The lucrative business of syndication whereby the rights to re-air TV series are sold off has seen many classic shows chopped up to fit new timeslots and networks. Syndicated versions of sublime sitcoms like The Golden Girls and The Dick Van Dyke Show have their punchlines cut to ribbons in order to squeeze in a commercial and are rushed off the air like a mentally challenged America’s Got Talent contestant to shave seconds. The market value of these shows is as back-to-back episodes so they appear on the air as homogeneous broadcast flow rather than the individual masterpieces they are.

You have to laugh at the jokes you can't see!

You have to laugh at the jokes you can’t see!

Most recently, a retrospective of The Simpsons on Fox sister channel FXX was blighted by the majority of episodes being stretched from their original 4:3 broadcast ratio to the 16: 9 representative of most current HD television sets. This effectively cropped about a quarter of the sight gags in any given frame and grossly distorted and disrupted the animators’ carefully composed tableaus. As The Simpsons makes such a compelling case for treating TV as an art form, it is particularly disappointing to see it treated so artlessly. Worse is that those who complained were treated like spoilsports rather than aficionados.

Syndication has become as harmful to the integrity of TV shows as broadcast has to movies. Censored versions of explicit cable dramas such as The Walking Dead and The Sopranos play on networks still governed by draconian Broadcast Standards and Practices departments. The very concept of these shows hinges on being able to demonstrate violence onscreen, and their essence is inseparable from the freedom of obscenity granted by the original broadcast context. As with all the movies that existed in two irreconcilable versions thanks to television, we will soon have TV shows that are better known in their bastardised forms.

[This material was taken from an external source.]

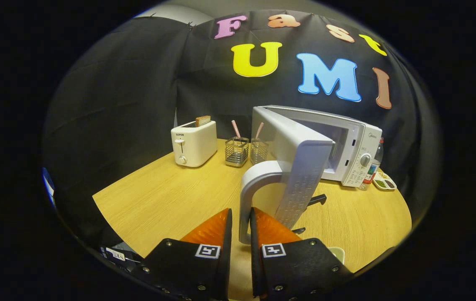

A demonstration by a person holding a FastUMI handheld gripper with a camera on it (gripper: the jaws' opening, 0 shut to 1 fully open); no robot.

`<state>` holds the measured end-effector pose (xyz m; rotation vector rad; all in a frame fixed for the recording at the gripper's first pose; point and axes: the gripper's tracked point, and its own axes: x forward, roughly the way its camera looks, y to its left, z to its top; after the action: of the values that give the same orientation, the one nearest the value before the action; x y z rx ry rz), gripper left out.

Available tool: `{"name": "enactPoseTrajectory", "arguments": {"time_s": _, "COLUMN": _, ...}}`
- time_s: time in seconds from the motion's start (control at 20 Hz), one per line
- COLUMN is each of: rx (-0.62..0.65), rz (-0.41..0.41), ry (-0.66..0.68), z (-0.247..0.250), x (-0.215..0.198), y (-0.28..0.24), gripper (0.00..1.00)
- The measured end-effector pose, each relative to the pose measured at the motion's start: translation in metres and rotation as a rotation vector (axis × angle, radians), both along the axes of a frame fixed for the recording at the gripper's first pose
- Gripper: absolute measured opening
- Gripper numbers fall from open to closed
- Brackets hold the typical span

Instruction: Open the microwave, put the food inside, and close the microwave door.

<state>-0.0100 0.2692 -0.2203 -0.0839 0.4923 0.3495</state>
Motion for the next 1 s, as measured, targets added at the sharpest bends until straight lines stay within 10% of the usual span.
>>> {"name": "enactPoseTrajectory", "arguments": {"time_s": 1.0, "rx": 0.154, "rz": 0.141, "ry": -0.070, "z": 0.063, "x": -0.026, "y": 0.054, "gripper": 0.27}}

I saw the cinematic spectre of this issue recently when going to the movies to watch Michael Winterbottom’s The Trip to Italy. A six-part BBC Two sitcom in the UK, in the US it has been edited and exhibited as a two-hour feature film, where star Steve Coogan is known (in some circles) as a movie actor not a TV comedian. It’s a sharp reminder that what TV and cinema are depends on where you are in the world. But I found it interesting that no-one complained about damage that the transfer to cinema had done to the TV series.

You could argue that there are untold benefits to making a movie out of this TV series that there would not be in the reverse case. Cinema provides a more spectacular realisation of Winterbottom’s scenic photography and editing down to feature length curbs some of the self-indulgence of the star-and-navel-gazing original. But it simply does not work as a movie, not even as the conceptual art movie it purports to be nor the ones it claims to follow. The structure and pacing are that of the British sextet sitcom, and perverting that results in the look of a failed experiment.

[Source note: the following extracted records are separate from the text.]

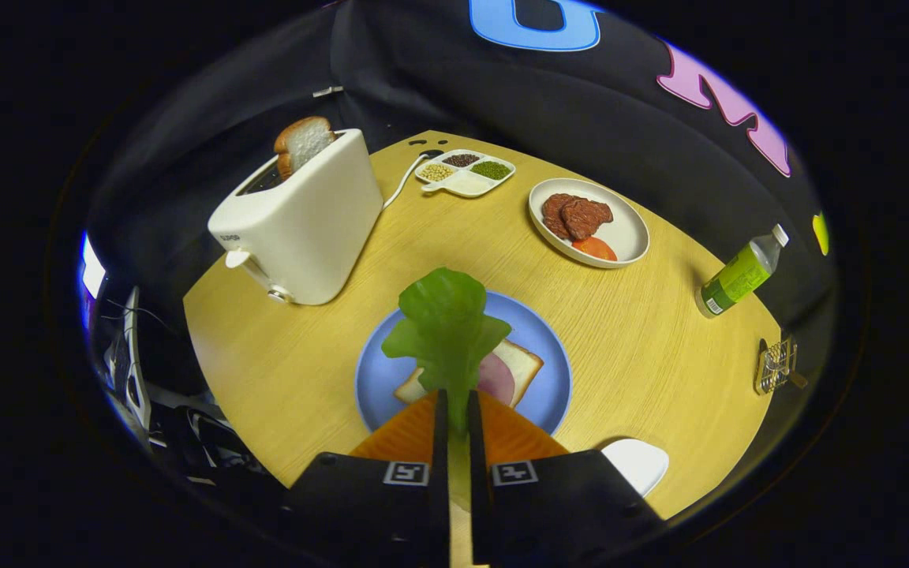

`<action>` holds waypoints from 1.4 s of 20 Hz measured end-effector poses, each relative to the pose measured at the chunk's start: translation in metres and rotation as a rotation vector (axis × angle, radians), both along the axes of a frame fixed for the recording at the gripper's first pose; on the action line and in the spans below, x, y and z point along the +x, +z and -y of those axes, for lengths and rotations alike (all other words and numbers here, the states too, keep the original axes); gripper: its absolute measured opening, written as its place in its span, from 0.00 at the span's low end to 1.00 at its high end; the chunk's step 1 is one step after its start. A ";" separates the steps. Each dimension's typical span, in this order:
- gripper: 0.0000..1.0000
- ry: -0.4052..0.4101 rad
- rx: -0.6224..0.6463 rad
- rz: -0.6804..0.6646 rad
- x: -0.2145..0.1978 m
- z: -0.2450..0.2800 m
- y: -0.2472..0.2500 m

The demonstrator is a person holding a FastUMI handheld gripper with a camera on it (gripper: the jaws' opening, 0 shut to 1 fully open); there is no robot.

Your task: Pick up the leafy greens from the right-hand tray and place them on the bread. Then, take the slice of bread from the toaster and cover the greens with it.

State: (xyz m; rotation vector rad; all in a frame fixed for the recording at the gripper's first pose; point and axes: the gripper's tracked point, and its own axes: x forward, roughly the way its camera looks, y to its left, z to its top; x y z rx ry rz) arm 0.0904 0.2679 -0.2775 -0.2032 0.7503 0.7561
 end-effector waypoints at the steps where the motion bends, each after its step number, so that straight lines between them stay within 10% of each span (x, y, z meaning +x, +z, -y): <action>1: 0.36 -0.007 -0.022 0.002 0.002 0.001 -0.004; 10: 0.49 -0.040 0.032 0.002 0.000 -0.007 0.011; 14: 0.49 -0.043 0.146 0.032 -0.009 -0.020 0.053; 19: 0.73 -0.019 0.270 0.110 -0.017 -0.044 0.128; 28: 0.74 0.068 0.375 0.200 -0.024 -0.117 0.218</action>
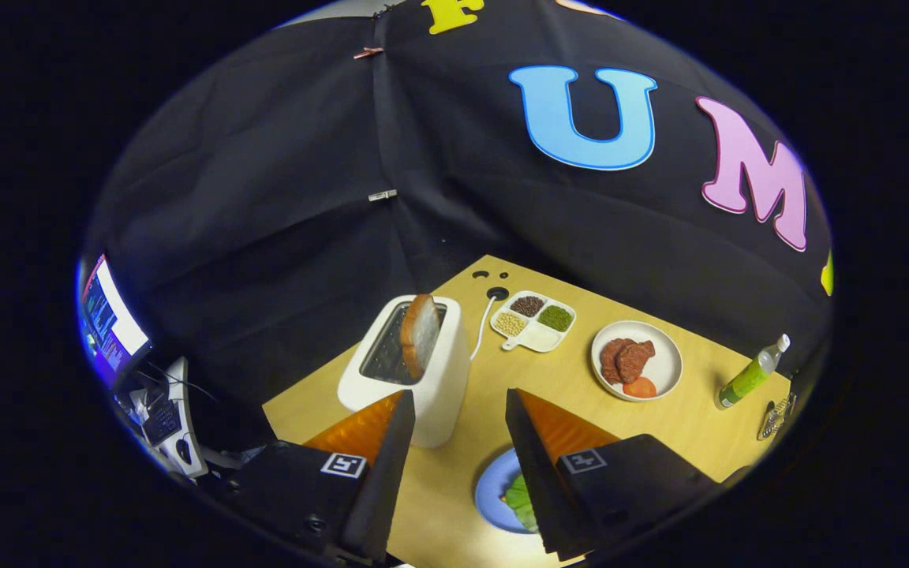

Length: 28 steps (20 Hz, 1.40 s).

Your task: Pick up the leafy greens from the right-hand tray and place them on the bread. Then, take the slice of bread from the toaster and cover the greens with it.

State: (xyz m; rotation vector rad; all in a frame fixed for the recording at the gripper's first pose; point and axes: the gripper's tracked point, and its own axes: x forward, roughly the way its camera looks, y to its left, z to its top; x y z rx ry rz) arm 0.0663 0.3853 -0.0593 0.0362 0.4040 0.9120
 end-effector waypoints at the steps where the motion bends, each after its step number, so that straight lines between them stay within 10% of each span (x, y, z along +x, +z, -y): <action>1: 0.74 0.007 -0.005 0.002 0.000 -0.008 0.003; 19: 0.70 0.001 -0.167 -0.166 0.063 -0.159 -0.028; 28: 0.17 0.008 -0.147 -0.215 0.068 -0.159 -0.033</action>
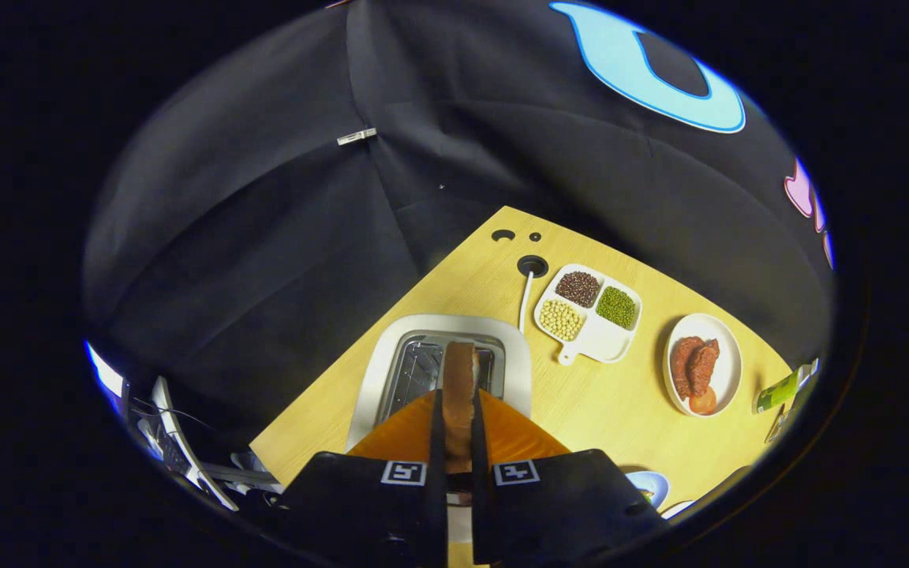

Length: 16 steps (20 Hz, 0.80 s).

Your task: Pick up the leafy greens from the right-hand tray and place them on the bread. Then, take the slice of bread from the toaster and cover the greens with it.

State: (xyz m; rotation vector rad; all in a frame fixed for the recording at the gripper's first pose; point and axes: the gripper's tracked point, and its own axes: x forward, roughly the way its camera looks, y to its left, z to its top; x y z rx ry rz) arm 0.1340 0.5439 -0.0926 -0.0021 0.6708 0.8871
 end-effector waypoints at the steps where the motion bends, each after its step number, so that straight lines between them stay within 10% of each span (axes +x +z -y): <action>1: 0.17 -0.001 0.027 -0.006 -0.001 0.003 0.006; 11: 0.16 -0.014 0.251 0.081 -0.024 0.116 0.088; 16: 0.16 -0.171 0.265 0.083 -0.028 0.211 0.060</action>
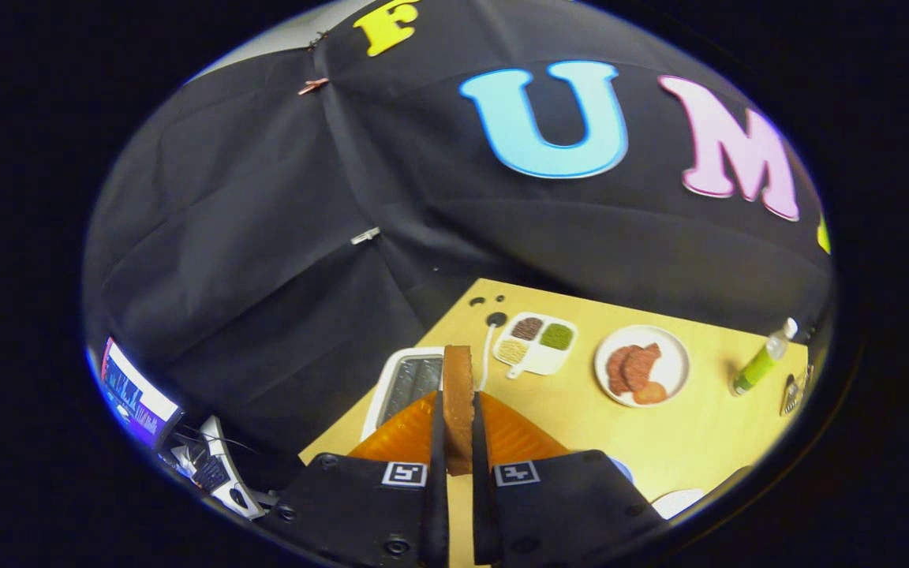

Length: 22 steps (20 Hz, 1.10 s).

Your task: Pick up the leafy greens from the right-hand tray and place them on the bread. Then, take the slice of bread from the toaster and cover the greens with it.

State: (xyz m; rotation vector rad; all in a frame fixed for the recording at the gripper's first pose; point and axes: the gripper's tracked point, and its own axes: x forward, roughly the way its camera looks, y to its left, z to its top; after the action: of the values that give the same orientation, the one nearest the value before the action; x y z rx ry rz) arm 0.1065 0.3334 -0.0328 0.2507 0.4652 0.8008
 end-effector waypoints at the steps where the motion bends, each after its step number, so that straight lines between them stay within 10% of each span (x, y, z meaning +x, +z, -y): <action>1: 0.16 -0.045 0.003 -0.019 0.000 0.018 -0.014; 10: 0.16 -0.298 0.107 -0.217 -0.008 0.082 -0.124; 22: 0.17 -0.322 0.227 -0.378 0.004 0.055 -0.204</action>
State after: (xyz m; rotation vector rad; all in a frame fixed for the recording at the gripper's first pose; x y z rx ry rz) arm 0.1107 0.2782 -0.2363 0.6782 0.6683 0.4880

Hancock and Sid (UK); Crosby and Hope (US)

Hancock and Sid (UK); Crosby and Hope (US)

The aesthetic arguments are really only a veneer for the economic ones. Coogan is known best, if at all, to film audiences and so the cinema is the most profitable place for one of his vehicles. Winterbottom tends to direct movies and logically his name will generate the most interest in connection with a cinematic release. The reasons for putting a medium-appropriate version of The Trip to Italy into theatres are not that different from the motivations for squashing movies into the TV schedules. It’s only an outmoded belief in the artistic superiority of cinema that makes it seem so.

TV has done terrible things to great movies. But it doesn’t discriminate between artworks in TV and in other media. As TV climbs to cultural respectability, its programmers seem determined undo that reputation. However, cinema is just as guilty in what it does with prestige TV. Bigger is not better.